La police du Canadien National (CN) et la Police provinciale de l’Ontario (OPP) ont lancé un ultimatum aux Mohawks de Tyendinaga pour qu’ils démantèlent le camp installé sur le chemin de fer de Belleville avant minuit, sous peine d’accusations, rapporte la CBC.

Raphael Pirro Raphael Pirro
La Presse

Les Mohawks de Tyendinga ont érigé deux barricades sur la voie ferrée, contribuant à la paralysie du transport des marchandises au pays.

« Les barricades doivent être levées », avait déclaré le premier ministre Justin Trudeau dans un point de presse fort attendu vendredi. Trudeau avait précisé que la décision d’une intervention policière reviendrait aux corps policiers qui chapeautent les juridictions où ont lieu les actions de perturbation.

Dimanche, Justin Trudeau s’est entretenu avec les premiers ministres François Legault, Doug Ford et John Horgan au sujet des blocages.

« Le premier ministre a informé les premiers ministres provinciaux des mesures prises pour répondre aux besoins primordiaux au Canada, y compris en ce qui concerne l’approvisionnement en propane, en produits chimiques nécessaires pour le traitement de l’eau potable et en produits agricoles essentiels. Nous demeurerons en communication étroite avec les provinces pour répondre aux besoins urgents, au besoin, et nous continuerons d’appuyer les efforts déployés de manière concertée pour régler la situation », a fait savoir Ottawa.

Les premiers ministres ont « réaffirmé leur engagement » envers une solution pacifique.

Une intervention qui risque l’aggravation, selon Blanchet

« Le devoir du premier ministre du Canada n’est pas de solliciter l’intervention des forces policières des provinces mais bien, au contraire, de tout faire pour l’éviter ! », a exprimé le chef du Bloc Québécois, Yves-François Blanchet.

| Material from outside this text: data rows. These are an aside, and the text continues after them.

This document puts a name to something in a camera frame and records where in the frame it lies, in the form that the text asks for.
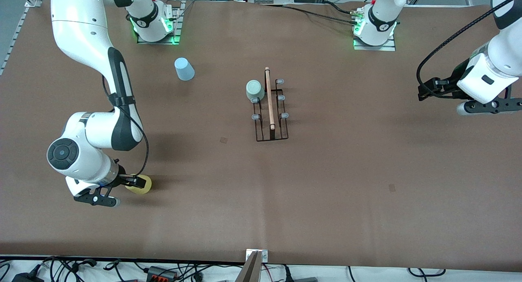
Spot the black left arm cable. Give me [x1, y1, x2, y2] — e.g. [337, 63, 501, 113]
[416, 0, 522, 100]

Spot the black box with red parts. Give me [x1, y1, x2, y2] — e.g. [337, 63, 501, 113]
[146, 266, 178, 281]

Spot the yellow plastic cup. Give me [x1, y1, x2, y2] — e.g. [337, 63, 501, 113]
[124, 174, 153, 195]

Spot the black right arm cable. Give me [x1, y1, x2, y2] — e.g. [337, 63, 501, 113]
[102, 76, 149, 177]

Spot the light blue plastic cup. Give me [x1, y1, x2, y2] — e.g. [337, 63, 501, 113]
[174, 57, 195, 82]

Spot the small metal clamp bracket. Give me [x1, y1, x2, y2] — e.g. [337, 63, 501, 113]
[246, 249, 269, 263]

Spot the black wire cup holder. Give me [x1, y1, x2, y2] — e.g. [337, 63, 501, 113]
[252, 67, 290, 142]

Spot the grey wooden beam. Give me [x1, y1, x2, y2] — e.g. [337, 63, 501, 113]
[235, 251, 262, 282]

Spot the black power adapter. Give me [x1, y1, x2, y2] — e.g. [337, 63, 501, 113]
[11, 273, 44, 282]

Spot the brown table cover sheet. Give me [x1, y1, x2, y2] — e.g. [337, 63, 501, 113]
[0, 0, 522, 272]

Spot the mint green plastic cup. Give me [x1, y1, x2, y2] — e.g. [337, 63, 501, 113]
[246, 80, 265, 103]

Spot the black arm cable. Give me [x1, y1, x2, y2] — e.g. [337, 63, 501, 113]
[102, 76, 149, 177]
[416, 0, 522, 100]

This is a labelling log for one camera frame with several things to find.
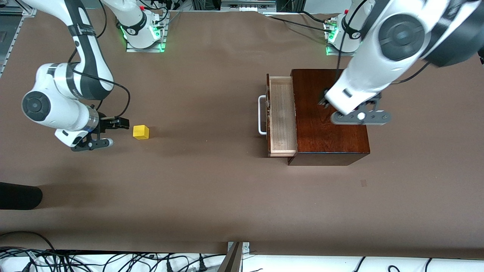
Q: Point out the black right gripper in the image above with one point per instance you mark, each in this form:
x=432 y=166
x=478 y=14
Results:
x=104 y=123

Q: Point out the yellow cube block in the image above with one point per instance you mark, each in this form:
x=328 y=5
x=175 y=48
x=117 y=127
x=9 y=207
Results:
x=140 y=132

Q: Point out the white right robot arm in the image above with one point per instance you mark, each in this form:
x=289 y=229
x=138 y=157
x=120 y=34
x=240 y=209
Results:
x=49 y=109

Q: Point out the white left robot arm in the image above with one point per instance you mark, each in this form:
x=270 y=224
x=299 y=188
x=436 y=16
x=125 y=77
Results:
x=378 y=56

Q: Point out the dark brown wooden drawer cabinet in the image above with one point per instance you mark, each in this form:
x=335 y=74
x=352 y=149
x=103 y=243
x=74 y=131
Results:
x=325 y=136

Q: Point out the brown paper table cover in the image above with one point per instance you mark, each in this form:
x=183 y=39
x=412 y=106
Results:
x=189 y=181

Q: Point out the black cylinder object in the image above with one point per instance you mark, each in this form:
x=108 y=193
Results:
x=19 y=196

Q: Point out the aluminium arm base plate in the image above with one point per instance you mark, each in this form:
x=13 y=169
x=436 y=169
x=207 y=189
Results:
x=332 y=52
x=151 y=50

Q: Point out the black equipment rack frame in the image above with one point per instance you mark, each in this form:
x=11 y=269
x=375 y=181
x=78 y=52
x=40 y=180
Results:
x=245 y=4

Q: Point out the aluminium frame extrusion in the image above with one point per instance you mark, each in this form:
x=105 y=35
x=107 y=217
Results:
x=11 y=11

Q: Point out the dark aluminium frame post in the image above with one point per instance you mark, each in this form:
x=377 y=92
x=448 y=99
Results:
x=232 y=260

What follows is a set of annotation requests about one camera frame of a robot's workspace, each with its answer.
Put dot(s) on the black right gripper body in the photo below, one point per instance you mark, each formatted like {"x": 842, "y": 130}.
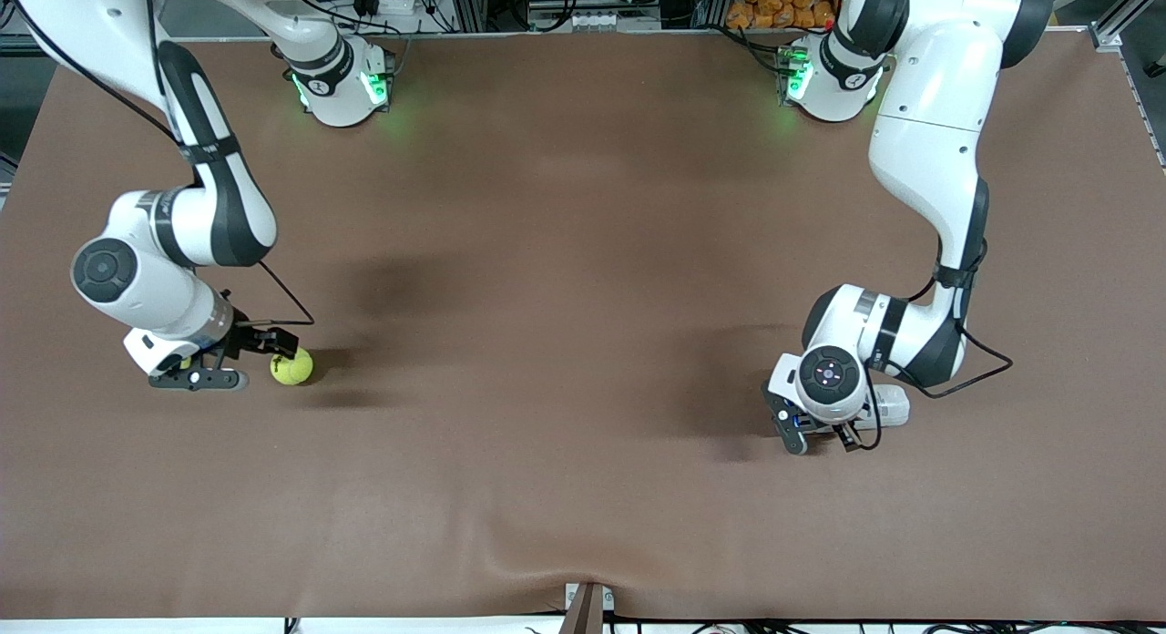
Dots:
{"x": 248, "y": 338}

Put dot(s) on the blue white tennis ball can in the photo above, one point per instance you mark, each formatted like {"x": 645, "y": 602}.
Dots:
{"x": 891, "y": 406}

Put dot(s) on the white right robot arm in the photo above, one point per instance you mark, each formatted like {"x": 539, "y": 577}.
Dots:
{"x": 209, "y": 206}

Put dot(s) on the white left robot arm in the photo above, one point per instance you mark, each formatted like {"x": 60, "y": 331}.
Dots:
{"x": 929, "y": 115}

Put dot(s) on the brown table mat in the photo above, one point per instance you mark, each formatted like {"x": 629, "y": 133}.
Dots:
{"x": 583, "y": 388}

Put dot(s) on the orange packaged goods pile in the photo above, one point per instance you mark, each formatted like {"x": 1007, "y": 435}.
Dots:
{"x": 774, "y": 5}

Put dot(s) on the white power strip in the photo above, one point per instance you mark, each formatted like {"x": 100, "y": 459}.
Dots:
{"x": 610, "y": 21}

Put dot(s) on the aluminium profile bracket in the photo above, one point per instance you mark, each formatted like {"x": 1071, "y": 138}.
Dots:
{"x": 588, "y": 608}

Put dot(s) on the aluminium frame post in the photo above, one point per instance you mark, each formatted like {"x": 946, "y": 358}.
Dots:
{"x": 469, "y": 5}

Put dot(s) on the aluminium side rail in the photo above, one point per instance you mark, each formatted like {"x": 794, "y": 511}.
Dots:
{"x": 1146, "y": 115}

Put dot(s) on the aluminium frame corner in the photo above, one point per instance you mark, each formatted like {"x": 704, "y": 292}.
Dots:
{"x": 1125, "y": 15}

PHOTO CHRIS WATTIE, ARCHIVES LA PRESSE CANADIENNE

Yves-François Blanchet est revenu sur sa « feuille de route » pour sortir de la crise, qui inclut notamment le retrait de la GRC du territoire wet'suwet'en.

« Je comprends l’impatience du CN et du premier ministre ontarien qui imposent un ultimatum, dont l’échéance est à minuit ce dimanche, aux manifestants qui obstruent la voie ferrée à Belleville. Toutefois, il y a lieu de craindre que cette tentative de sortie d’une crise que le gouvernement canadien n’a pas su gérer n’ait au contraire pour effet de l’empirer. »

Blanchet est revenu sur sa « feuille de route » pour sortir de la crise, qui inclut le retrait de la GRC du territoire wet'suwet'en, la suspension temporaire des travaux du gazoduc Coastal Gaslink, et la création d’une « table de discussion durable » pour faire la médiation entre les parties.

« Non seulement ce plan est-il de nature à faire enlever les barricades, mais il confère au gouvernement une autorité morale à laquelle il semble plutôt avoir renoncé et offre aux provinces et au Québec la meilleure chance d’éviter le recours à la force pour rétablir la circulation ferroviaire », a-t-il ajouté.

« Il n’est pas trop tard », conclut Blanchet.